Not the kind of thing you like to see, generally speaking. The document I had to sign that said I would need a biopsy. I signed it while lying on my back on the ultrasound table. (Though they told me not to "freak out" about "abnormal" -- that they "have to check that box." This is the "Zagat's" of "cancer screening" "photo captions.")
I have to go for a biopsy tomorrow. I've been writing about it a lot though not sharing that much.
See, I'm working on a book about my parents called Dementia Makes People Laugh, Cancer Makes People Cry -- my mother died of ovarian cancer and had breast cancer first -- and so this is a relevant experience to the narrative. I went for my first mammogram a couple weeks ago so I have had my mother's experiences at the forefront of my mind.
Because something looked funny to the doctors at The Hoffman Breast Center at Mount Auburn Hospital in Cambridge, Massachusetts, I had to go back for another mammogram. And then because they don't often see calcifications in someone as young as me, and calcifications can indicate cancer very early on, and because of my family history (my mother was diagnosed at 53), they want to take a closer look at me. So they're doing that tomorrow with a needle and then somebody else will look at the cells under a microscope in the following days and we'll go from there.

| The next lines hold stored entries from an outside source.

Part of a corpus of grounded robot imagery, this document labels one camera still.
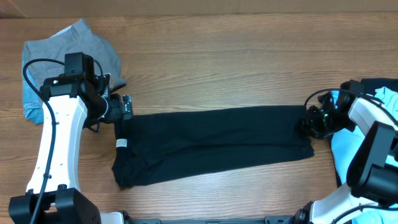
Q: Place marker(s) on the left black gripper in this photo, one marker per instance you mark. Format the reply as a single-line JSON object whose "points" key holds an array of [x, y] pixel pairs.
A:
{"points": [[116, 113]]}

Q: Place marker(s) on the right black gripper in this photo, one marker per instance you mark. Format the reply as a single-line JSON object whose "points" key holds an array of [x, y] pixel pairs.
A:
{"points": [[309, 124]]}

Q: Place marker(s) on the black t-shirt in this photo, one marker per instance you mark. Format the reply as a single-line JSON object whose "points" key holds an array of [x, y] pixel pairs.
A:
{"points": [[155, 148]]}

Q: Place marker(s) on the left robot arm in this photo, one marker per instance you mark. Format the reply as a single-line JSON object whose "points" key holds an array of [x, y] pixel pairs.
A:
{"points": [[74, 100]]}

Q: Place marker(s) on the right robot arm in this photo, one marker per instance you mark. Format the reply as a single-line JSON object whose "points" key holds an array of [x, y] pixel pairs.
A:
{"points": [[371, 181]]}

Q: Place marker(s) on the light blue t-shirt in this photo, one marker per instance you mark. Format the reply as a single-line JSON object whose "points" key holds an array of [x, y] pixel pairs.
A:
{"points": [[376, 217]]}

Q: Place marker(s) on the black garment under pile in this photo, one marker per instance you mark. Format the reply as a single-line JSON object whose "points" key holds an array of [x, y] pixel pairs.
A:
{"points": [[373, 84]]}

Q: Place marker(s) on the grey folded shorts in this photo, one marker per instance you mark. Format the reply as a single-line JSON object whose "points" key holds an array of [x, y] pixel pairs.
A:
{"points": [[77, 38]]}

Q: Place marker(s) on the blue denim folded garment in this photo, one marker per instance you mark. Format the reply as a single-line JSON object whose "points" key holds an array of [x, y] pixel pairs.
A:
{"points": [[32, 104]]}

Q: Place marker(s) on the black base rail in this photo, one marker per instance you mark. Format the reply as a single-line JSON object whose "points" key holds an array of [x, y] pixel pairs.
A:
{"points": [[266, 220]]}

So tomorrow I have a stereotactic biospy in which I put my boob in a hole in a table and they guide the needle where it needs to go with a mammogram machine, take samples, and then they put titanium clips in there -- why they call them "clips," which sounds like something that pinches, instead of "tags," is just another weirdo detail in my bag of weirdo semantic details.
Anyway, my breast will stay compressed for 20-30 minutes. And then I put on a sports bra and come home with an ice pack that I can "reuse throughout the day." And eat White Castle cheeseburgers. Maybe.
I haven't been able to take my regular fish oil this week, or Aleve or Advil (which sucks because I have my period and am in Cramptown, USA), because they thin the blood. Since the doctor numbs the area but sticks a needle in a decent length they want to minimize the bleeding -- also so I can get out of there and back to business as usual as soon as possible. That said, it takes 3-5 days to find out the results -- so "business as usual" hopefully won't be anxiety. I can't take a bath until the next day -- which is often my go-to for after stressful situations.
This past week has been full of ups and downs. Luckily I have loving, encouraging people around me. I have a few friends with whom I've shared this who have managed not to say weird stuff to me (and only one who has said weird stuff). And I feel much closer to my sisters because they have all made me feel better. They all have dense breasts as well, and early calcifications, and two of them have had to go for biopsies as well. So I'm in good company. I've felt really lucky that I have them to talk to. And we're all over-thinkers, so it helped to know I wasn't crazy looking up at the chewed-up ceiling tiles in the ultrasound room and thinking, "What the f*** am I doing here? I didn't even research this place!" Or at least it made me know I'm not alone.
My husband has been caring and helpful, too. When I got home after hearing I needed a biopsy I wasn't in the best place. I did OK, but I went down the road of "I don't want this to be my life, I have great respect for women who have fought breast cancer but I'm not ready to be one of them." He hugged me and supported me and continues to. And we're going to eat fried chicken soon. Mashed potatoes and mac and cheese.
So after tomorrow when I get needled and then get the results I'm in some limbo -- which isn't totally foreign to me. I have a morning ritual and I included yoga starting a couple months ago, almost as if I knew this was going to happen -- because the yoga has been the best thing to quell my nerves over the last week. To be able to access the awareness behind the anxiety has been emboldening. I've even had some moments of pure joy because I've realized that I'm OK and that I can take this time to gain more clarity on what I really want. I've felt lucky that I have writing to come to as well. And the fact that I want to write while this is going on is very heartening in that way where we like to be sure of our purpose but our ego always has to pick at it. In spite of some scared feelings all of that feels pretty expansive.
At some point I'll make this post less bland but for now here it is because: cramps, biopsy. I suppose I could just say I can't blame them for wanting to get a closer look at dem titties. For now I'll leave it at that.